[PATCH] sched: thermal_load_avg: Change the raising/decaying period mechanism

From: Lukasz Luba
Date: Fri Apr 29 2022 - 05:14:00 EST


The thermal pressure mechanism consists of two parts:
1) PELT-like signal with its own clock (rq_clock_thermal()) which is
responsible for the raising/decaying characteristics
2) instantaneous information provided in 'thermal_pressure' variable,
which is set by thermal framework or drivers to notify about
the throttling.

Add a new mechanism which allows to change the raising/decaying
characteristics of the PELT-like thermal signal.

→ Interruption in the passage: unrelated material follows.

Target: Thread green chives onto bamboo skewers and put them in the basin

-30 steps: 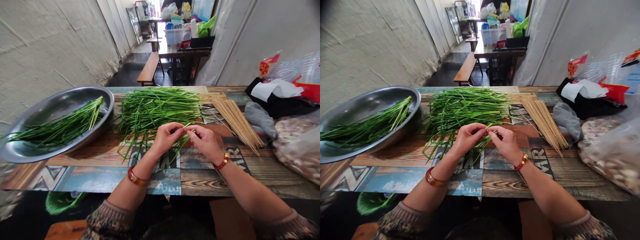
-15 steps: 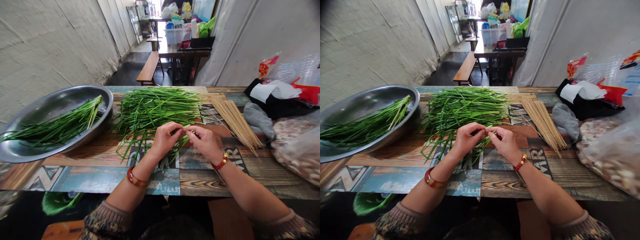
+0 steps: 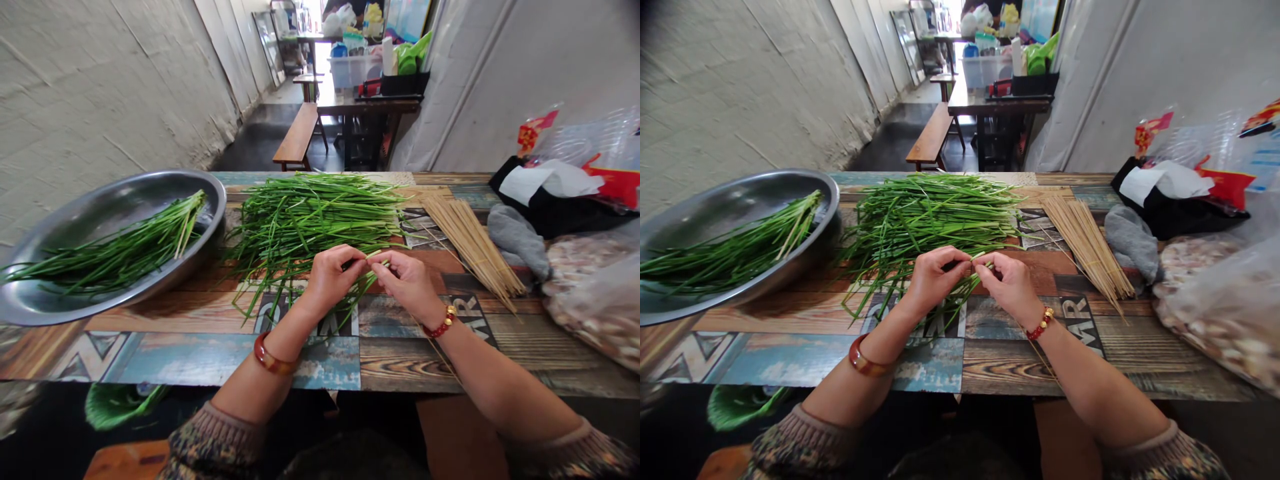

To make this happen
modify how the rq_clock_thermal() counts. Instead of only slowing down the
clock, which results in longer raising/decaying periods, make it faster.
Thanks to that the information about throttling can faster arrive at the
right place in the scheduler. This faster propagation of information
is useful for the latency sensitive stuff, such as RT tasks. In
a situation of CPU capacity inversion, such task might suffer when
staying on the lower capacity CPU.

Change the boot parameter 'sched_thermal_decay_shift' allowed values
and use the negatives to speed up the thermal clock.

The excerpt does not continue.